In the case of Hannah, s/he has a body with male characteristics, but is largely insensitive to the testosterone that hir body produces. As a result, s/he looks and sounds as much like a woman as a man. Hannah normally presents herself as an biologically-ordinary woman, but she asked me to use "S/He" just for this article.
Rosalind, by Robert Walker Macbeth (1888).
Living a life between the sexes draws Hannah to the cross-dressing heroines of Shakespeare like Rosalind in As You Like It, and Viola in Twelfth Night, girls whose lives and safety depends on convincing everyone that they are young men. For example, Hannah points out that in Twelfth Night, Count Orsino appears to maintain such a male-dominated household that Viola—pretending to be a boy named “Cesario”—faces a constant threat of being raped if her true sex is discovered. Yet Shakespeare makes clear that, because Viola is a feminine girl, she only just gets away with it, particularly in the early scene where Orsino admits that “Cesario” looks like a girl: “All is semblative a woman’s part.”

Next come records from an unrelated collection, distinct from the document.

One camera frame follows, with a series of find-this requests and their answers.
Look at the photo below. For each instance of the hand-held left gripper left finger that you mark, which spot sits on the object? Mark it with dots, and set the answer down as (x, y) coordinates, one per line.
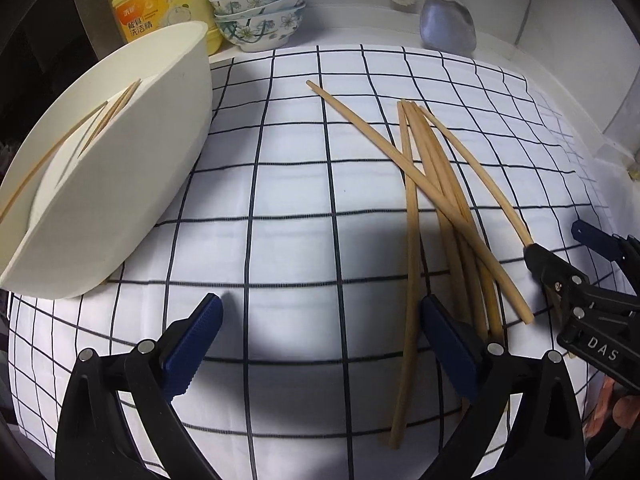
(195, 350)

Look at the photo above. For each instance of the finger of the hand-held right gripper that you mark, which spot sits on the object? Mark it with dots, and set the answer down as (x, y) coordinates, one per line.
(555, 275)
(600, 240)

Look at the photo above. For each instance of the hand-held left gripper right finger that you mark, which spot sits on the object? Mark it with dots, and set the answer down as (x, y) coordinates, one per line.
(450, 355)

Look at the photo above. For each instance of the bunch of wooden chopsticks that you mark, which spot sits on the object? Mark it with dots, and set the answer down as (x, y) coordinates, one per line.
(411, 210)

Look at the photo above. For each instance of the large white round basin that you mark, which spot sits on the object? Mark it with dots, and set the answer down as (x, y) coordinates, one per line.
(150, 160)

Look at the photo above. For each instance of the person's right hand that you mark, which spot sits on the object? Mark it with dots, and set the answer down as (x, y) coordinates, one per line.
(620, 400)

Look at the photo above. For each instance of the white checked cloth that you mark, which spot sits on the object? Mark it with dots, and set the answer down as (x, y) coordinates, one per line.
(295, 190)

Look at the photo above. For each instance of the metal spatula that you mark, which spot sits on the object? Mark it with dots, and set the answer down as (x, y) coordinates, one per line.
(447, 22)

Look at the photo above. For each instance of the yellow dish soap bottle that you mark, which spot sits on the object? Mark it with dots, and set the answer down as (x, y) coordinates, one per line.
(160, 10)

Like most Twelfth Night characters, Count
Orsino is a complex mix of characteristics.
For some reason, the danger he poses to Viola
is usually overlooked, and his overwrought
passion for Olivia is emphasized instead.

Likewise, when “Cesario” appears at the gate of countess Olivia, her servant emphasizes the intermediacy of Orsino’s “love-attorney.” When Olivia finally does she “Cesario” she almost immediately falls in love with this unusual “youth.”
To present her perspectives about gender, sexuality, and violence in Shakespeare, Hannah adapted Twelfth Night into a full-length play entitled Twelve Nights with Viola & Olivia. In her 2005 script, Olivia’s love for Viola is taken seriously, as is the fact that Viola would be safer in the home of Olivia, who loves Viola openly, than masculine Orsino, who constantly battles his attraction to his young new servant. These and many other topics are discussed in extensive scenes Hannah wrote in a style that imitates Shakespeare which are fitted between brief snippets of Shakespeare’s play.
A team of experienced professionals in Southern California, including the production company behind the independent feature South of 8 is now raising funds to produce a film using a screenplay by Hannah; details are on https://fundrazr.com/TwelveNightsWithViolaandOlivia, and filming is scheduled to begin in 2017. By bringing the overlooked aspects of Twelfth Night to the general public, the film is intended to help convince people to advance support for social justice and fairness for LGBT people.
“We are only asking the public for $9,000 because so many people have promised to contribute their services for free, and we are receiving the support of a non-profit organization. The final film will be as good as if four times as much money had been spent on it.” Miyamoto added that “Southern California is the perfect place to film a story set in the Italian Renaissance, and the audience is the best for gaining early attention before seeking a national and global audience.”
Now that strong opponents of gender equality and fairness for LGBT people are leadng the new Trump administration, we must support writers like Hannah Miyamoto and productions like Twelve Nights with Viola & Olivia to maintain the dramatic cultural shifts that have transformed the attitudes of Americans toward LGBT people until now.